My Main Quest has got to be getting my Ranger self out of the dystopic nightmare that calls itself Dallas! Leaving here will demand changing jobs (and maybe even careers), selling my house, and (gulp!) figuring out what I want to do with the rest of my life. So, that's a Quest that takes me a little bit further than the next few months or the end of the year. But, I'm starting to feel like the only way for me to see the light at the end of the Texas tunnel is to haul in the dynamite and blow the fracking thing myself. So, that will be the Main Quest: create the light at the end of this tunnel, by whatever means necessary.

 

What does this have to do with diet and exercise, you might ask? Not much! But, I still have some goals that I'd like to work on for the next six weeks. I'm thinking that for the next challenge, at least, I'll divide my energy equally between fitness and life goals, two of each. To wit:

 

Goal One: Cook Weekly

I've slipped a little bit with my eating habits, mostly when I haven't done the work of preparing an arsenal of good food over the weekends to keep me on the straight and narrow all week. I got back into the Sunday cooking habit this past week, and it was a life saver during a horrible week when I wanted nothing more than to pick up a pizza and eat the whole thing. Knowing I had a fridge full of food ready to heat up, rather than just a fridge full of awesome ingredients, kept me from doing a lot of damage. So, for the next weeks, I will spend time every weekend prepping my meals as much as possible for the coming week, including breakfasts, packable lunches, and easy to prep dinners.These will be primal meals all the way.

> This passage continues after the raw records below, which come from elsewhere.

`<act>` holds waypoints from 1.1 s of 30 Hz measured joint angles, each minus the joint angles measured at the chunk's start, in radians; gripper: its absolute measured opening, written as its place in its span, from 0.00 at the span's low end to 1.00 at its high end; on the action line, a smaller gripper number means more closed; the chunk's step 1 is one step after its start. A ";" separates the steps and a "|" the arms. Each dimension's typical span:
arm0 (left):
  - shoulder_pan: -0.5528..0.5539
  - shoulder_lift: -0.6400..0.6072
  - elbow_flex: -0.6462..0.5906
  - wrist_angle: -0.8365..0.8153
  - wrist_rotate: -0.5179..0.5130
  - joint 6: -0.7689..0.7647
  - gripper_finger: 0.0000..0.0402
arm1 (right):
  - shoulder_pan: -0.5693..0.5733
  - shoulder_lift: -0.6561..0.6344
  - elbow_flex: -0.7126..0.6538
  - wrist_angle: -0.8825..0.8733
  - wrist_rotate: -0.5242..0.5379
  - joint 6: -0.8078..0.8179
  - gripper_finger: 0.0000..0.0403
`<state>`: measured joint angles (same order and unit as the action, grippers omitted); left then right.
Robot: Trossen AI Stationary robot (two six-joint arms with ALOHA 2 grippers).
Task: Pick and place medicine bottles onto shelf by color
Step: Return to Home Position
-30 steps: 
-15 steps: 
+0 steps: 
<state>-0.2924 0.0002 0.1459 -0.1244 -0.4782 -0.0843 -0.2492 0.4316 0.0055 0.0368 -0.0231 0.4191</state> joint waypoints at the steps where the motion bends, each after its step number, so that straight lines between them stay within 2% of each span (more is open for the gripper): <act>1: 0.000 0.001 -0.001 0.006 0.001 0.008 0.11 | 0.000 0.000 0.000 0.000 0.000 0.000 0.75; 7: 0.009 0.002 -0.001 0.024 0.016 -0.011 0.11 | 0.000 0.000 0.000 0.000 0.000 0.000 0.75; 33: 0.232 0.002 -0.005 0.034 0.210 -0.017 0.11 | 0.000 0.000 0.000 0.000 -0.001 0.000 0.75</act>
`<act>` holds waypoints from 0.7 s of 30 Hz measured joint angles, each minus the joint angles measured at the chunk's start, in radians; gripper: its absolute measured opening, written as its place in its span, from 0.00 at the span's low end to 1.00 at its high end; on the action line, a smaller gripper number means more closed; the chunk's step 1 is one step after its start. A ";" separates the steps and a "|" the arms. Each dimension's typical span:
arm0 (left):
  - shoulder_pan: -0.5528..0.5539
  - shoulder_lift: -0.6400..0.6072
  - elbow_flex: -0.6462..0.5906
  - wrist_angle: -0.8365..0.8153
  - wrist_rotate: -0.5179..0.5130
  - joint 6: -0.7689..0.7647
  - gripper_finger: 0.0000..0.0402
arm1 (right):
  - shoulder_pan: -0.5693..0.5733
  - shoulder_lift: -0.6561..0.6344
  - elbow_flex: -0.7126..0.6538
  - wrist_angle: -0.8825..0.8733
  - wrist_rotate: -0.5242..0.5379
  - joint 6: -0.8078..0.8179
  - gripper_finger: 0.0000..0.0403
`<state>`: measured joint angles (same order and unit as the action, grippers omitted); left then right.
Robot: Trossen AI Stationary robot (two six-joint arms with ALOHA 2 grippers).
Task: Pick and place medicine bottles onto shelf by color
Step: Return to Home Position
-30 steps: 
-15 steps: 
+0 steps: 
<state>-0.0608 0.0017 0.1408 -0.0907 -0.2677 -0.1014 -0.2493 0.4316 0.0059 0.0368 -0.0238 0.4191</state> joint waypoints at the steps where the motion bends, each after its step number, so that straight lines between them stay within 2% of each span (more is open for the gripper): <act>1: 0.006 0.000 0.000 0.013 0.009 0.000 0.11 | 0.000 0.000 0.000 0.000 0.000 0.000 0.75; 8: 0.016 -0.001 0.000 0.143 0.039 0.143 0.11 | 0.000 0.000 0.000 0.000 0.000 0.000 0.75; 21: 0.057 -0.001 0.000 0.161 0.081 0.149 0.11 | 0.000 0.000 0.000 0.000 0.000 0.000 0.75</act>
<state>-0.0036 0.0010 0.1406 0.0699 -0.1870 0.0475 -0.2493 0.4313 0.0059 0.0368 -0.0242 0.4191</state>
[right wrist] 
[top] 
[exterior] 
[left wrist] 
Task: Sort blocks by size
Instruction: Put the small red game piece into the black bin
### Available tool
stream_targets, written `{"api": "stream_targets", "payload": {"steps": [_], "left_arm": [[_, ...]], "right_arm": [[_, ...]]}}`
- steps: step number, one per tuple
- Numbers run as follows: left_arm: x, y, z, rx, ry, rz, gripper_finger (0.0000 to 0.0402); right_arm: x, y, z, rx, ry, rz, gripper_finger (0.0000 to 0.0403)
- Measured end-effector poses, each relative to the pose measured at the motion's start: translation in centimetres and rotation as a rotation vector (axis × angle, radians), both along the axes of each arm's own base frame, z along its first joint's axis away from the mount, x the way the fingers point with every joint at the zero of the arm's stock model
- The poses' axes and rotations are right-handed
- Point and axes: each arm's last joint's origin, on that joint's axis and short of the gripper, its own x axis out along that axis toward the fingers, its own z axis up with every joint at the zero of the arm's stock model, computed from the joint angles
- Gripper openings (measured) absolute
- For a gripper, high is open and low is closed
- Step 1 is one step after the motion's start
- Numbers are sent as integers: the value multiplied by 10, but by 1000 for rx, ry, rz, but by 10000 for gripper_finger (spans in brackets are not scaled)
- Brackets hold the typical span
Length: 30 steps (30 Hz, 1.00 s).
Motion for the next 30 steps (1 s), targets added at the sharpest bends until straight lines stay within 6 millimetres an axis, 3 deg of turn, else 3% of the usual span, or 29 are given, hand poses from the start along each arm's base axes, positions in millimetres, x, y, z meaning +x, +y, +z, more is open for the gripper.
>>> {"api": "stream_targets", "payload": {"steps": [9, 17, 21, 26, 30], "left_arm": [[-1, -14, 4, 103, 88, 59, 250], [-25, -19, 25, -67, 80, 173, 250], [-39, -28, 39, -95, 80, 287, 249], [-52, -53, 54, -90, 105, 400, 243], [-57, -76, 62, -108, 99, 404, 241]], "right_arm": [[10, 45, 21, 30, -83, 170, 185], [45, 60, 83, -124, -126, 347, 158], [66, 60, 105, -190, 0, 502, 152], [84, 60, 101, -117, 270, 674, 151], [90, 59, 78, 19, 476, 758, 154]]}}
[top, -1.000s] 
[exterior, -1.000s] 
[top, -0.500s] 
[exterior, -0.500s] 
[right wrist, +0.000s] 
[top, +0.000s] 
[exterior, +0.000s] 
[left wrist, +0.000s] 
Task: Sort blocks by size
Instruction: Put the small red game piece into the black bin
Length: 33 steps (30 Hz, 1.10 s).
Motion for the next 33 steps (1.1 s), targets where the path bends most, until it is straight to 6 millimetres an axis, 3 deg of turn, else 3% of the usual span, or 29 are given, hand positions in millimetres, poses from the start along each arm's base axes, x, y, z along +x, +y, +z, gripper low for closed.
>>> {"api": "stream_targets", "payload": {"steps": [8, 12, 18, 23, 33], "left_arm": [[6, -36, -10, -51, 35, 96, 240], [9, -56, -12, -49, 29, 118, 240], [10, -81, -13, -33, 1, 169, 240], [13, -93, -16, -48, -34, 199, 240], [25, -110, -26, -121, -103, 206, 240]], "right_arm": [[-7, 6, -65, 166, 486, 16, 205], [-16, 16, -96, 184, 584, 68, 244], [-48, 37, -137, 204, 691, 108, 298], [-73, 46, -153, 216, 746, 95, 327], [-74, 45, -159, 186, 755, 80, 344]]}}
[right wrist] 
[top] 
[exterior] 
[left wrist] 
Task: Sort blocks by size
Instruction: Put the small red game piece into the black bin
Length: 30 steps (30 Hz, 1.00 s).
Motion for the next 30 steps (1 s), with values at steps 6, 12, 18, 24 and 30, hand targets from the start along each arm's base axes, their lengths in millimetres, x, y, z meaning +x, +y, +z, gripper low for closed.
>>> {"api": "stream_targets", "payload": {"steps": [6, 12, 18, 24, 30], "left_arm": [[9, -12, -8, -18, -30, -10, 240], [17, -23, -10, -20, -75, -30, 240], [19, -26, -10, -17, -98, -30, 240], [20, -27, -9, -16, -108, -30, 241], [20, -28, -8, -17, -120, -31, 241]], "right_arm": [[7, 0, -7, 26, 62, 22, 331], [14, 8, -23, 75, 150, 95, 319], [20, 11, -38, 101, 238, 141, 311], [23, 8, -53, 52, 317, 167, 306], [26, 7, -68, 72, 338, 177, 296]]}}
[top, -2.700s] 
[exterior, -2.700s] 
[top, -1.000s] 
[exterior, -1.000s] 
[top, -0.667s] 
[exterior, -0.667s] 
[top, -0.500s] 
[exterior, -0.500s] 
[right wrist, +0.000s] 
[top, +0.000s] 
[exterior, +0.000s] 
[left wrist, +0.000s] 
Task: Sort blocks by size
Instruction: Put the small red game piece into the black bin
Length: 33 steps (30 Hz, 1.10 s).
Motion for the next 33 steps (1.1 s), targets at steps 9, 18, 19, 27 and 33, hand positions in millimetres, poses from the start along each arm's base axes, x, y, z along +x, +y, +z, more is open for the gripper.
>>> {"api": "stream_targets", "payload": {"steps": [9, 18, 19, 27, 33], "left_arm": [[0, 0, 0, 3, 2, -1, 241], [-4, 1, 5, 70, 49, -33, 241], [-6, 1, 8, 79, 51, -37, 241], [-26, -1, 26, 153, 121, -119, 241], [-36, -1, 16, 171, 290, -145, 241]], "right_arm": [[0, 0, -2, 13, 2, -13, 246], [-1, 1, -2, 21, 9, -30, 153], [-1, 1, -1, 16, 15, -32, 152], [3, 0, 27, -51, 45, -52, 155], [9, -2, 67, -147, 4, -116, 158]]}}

CON: 2 point, WIS: 1 points

 

Six weeks=A, five weeks=B , four weeks=C , three weeks=D, two weeks or fewer=F

 

Goal Two: Run, Lift, Play

My workouts are getting to be real habits, and I just want to keep up what I've been doing. Nothing more, nothing less. So, that means 3 strength workouts a week (usually one group class and 2 Starting Strength barbell sessions), 1 running workout (should try some intervals, but that's just a suggestion to myself), and 1 something else per week. The something elses can include yoga, or one of the other classes (aerial silks, indoor climbing, kick boxing) I've talked with my friends about trying together. Should be easy and fun to make those happen!

STR: 2 point, STA: 1 point, DEX: 1 point

 

Six weeks x 5 workouts=A , five weeks x 5=B, four weeks x 5=C, three weeks x 5=D, two weeks or fewer=F

 

Goal Three: The List

This is a carry over from my last challenge, trying to tackle a lot of the projects on my very, very long list of things that I will need to fix in my house in order to get it ready to sell. They all need to happen, and each one I tackle seems to give birth to like 10 more things for The List. But, every week, one thing must get at least initiated (some take much more than a week to finish). I wish I could award myself sanity points for this one! I'm going to use charisma, but we'll agree that it really means SAN.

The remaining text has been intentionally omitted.